Below are records; work out how many of their lines hold the string "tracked" and give that number alone.

Top of The data

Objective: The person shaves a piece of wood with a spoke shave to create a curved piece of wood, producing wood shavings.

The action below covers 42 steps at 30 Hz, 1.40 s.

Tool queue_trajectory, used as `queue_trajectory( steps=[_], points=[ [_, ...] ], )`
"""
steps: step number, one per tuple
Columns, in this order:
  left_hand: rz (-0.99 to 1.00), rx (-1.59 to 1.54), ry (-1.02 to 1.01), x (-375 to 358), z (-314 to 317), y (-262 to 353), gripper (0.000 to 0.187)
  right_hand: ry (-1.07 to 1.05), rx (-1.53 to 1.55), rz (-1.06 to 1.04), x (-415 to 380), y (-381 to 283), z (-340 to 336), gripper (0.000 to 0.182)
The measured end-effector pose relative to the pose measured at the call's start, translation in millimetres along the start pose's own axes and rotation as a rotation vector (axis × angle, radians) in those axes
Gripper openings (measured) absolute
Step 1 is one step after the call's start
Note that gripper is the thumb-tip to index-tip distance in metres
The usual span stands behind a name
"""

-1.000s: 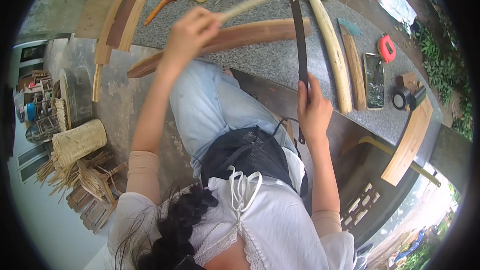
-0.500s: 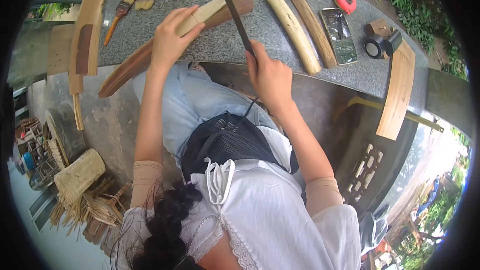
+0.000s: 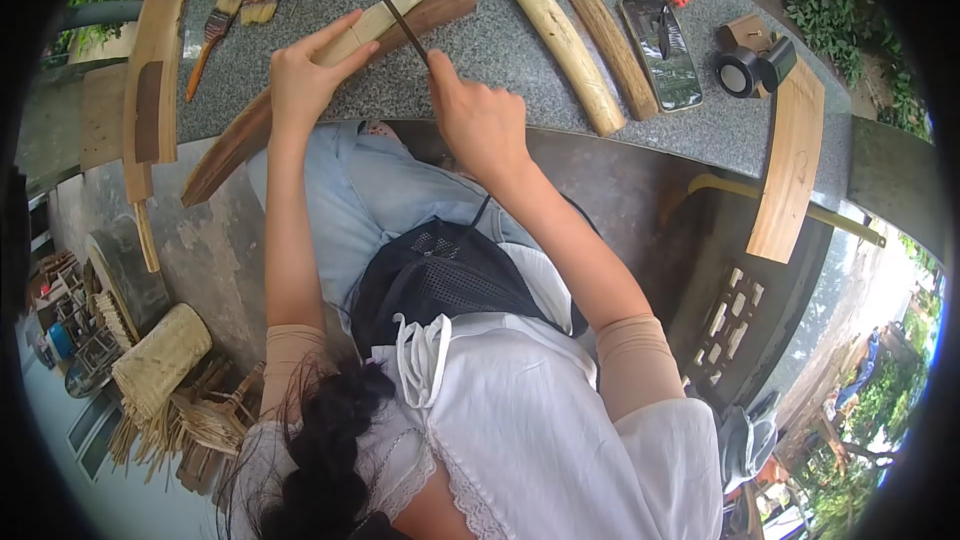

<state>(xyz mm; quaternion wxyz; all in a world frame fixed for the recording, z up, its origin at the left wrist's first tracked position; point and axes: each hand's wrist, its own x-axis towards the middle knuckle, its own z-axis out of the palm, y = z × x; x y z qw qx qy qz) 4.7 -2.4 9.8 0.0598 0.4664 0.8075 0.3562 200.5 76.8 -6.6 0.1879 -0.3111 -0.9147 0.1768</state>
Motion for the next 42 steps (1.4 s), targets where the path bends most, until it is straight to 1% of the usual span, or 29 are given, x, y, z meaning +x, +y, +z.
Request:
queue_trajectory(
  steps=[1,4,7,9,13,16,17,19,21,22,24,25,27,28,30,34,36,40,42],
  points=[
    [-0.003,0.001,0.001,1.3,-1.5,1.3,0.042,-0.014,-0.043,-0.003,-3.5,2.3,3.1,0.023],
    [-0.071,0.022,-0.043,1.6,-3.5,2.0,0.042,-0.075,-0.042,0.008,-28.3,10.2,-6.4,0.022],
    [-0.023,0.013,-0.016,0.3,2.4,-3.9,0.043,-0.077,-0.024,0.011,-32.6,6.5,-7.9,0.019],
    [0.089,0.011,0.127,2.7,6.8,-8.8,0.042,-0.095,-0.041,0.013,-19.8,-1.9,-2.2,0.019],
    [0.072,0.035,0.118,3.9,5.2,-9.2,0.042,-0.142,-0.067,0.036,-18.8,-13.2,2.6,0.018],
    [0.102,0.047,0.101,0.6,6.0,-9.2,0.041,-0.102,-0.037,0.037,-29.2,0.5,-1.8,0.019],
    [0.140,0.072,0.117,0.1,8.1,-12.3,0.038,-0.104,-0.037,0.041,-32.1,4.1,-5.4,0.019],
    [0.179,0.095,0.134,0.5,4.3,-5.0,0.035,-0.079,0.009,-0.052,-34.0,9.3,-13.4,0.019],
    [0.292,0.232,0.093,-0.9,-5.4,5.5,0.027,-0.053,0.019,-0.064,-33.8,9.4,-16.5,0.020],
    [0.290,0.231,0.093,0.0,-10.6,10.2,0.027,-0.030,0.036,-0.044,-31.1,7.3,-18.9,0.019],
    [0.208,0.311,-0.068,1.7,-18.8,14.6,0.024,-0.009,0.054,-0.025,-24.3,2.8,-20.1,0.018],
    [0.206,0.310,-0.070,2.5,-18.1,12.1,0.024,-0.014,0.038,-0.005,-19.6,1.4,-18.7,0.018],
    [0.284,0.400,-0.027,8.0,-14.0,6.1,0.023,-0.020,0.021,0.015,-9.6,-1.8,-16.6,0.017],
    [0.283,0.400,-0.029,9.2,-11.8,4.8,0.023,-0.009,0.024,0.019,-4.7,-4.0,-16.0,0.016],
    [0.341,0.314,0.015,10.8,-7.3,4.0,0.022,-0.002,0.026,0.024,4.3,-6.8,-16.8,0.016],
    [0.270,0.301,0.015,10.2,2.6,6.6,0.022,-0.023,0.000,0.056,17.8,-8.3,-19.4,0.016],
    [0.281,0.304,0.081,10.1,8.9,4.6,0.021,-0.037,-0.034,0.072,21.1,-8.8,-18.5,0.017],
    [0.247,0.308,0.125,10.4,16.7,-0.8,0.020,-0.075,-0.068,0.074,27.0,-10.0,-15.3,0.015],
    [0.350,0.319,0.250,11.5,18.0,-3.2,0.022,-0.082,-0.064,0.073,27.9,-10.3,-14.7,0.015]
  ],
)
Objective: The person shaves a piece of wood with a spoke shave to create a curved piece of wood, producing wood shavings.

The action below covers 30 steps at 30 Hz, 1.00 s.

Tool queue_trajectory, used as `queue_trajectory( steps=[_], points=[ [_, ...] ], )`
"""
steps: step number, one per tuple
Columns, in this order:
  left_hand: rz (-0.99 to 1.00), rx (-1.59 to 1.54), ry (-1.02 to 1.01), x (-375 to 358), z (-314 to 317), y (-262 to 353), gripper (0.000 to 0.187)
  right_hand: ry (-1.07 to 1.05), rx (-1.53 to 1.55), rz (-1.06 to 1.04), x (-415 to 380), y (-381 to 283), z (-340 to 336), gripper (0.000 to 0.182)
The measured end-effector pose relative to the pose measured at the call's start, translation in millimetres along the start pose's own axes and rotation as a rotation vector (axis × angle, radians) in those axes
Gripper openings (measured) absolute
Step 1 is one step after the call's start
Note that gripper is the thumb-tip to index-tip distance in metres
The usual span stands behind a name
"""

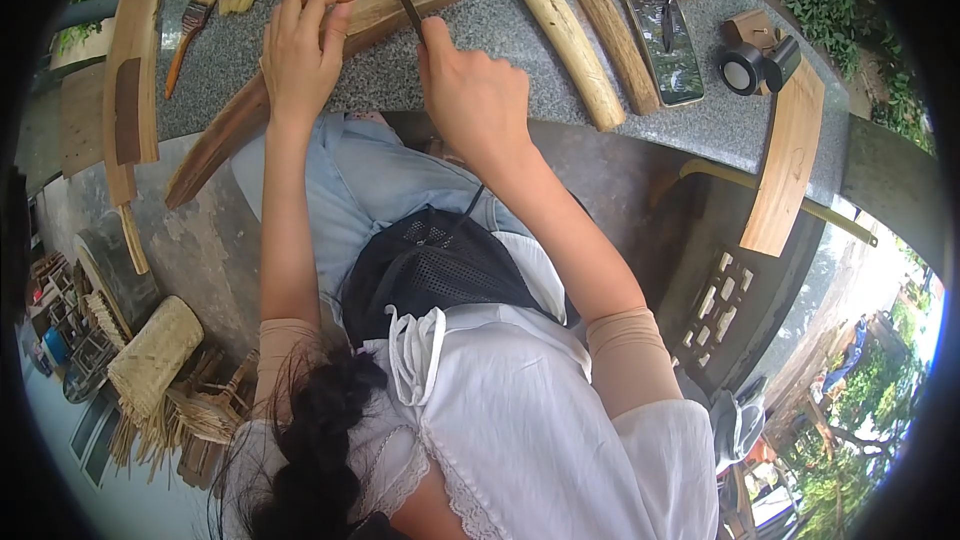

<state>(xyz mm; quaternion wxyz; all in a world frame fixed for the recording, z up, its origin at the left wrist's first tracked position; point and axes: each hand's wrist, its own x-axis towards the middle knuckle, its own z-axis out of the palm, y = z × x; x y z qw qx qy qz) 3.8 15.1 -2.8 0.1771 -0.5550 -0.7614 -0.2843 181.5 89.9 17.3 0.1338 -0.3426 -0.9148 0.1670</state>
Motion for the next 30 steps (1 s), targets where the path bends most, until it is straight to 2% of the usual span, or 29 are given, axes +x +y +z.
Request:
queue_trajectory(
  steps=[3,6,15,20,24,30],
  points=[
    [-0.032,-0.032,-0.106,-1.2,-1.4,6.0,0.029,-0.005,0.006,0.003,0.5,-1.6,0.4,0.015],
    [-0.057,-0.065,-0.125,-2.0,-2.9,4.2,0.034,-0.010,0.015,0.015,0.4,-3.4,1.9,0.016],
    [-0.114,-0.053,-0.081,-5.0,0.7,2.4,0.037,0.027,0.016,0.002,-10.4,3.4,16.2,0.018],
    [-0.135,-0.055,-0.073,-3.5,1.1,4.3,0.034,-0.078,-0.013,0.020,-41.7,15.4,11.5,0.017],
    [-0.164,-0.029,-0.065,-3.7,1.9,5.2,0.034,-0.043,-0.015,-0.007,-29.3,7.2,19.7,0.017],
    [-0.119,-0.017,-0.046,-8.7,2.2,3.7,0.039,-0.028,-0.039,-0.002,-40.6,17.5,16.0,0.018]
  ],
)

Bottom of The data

Answer space: 2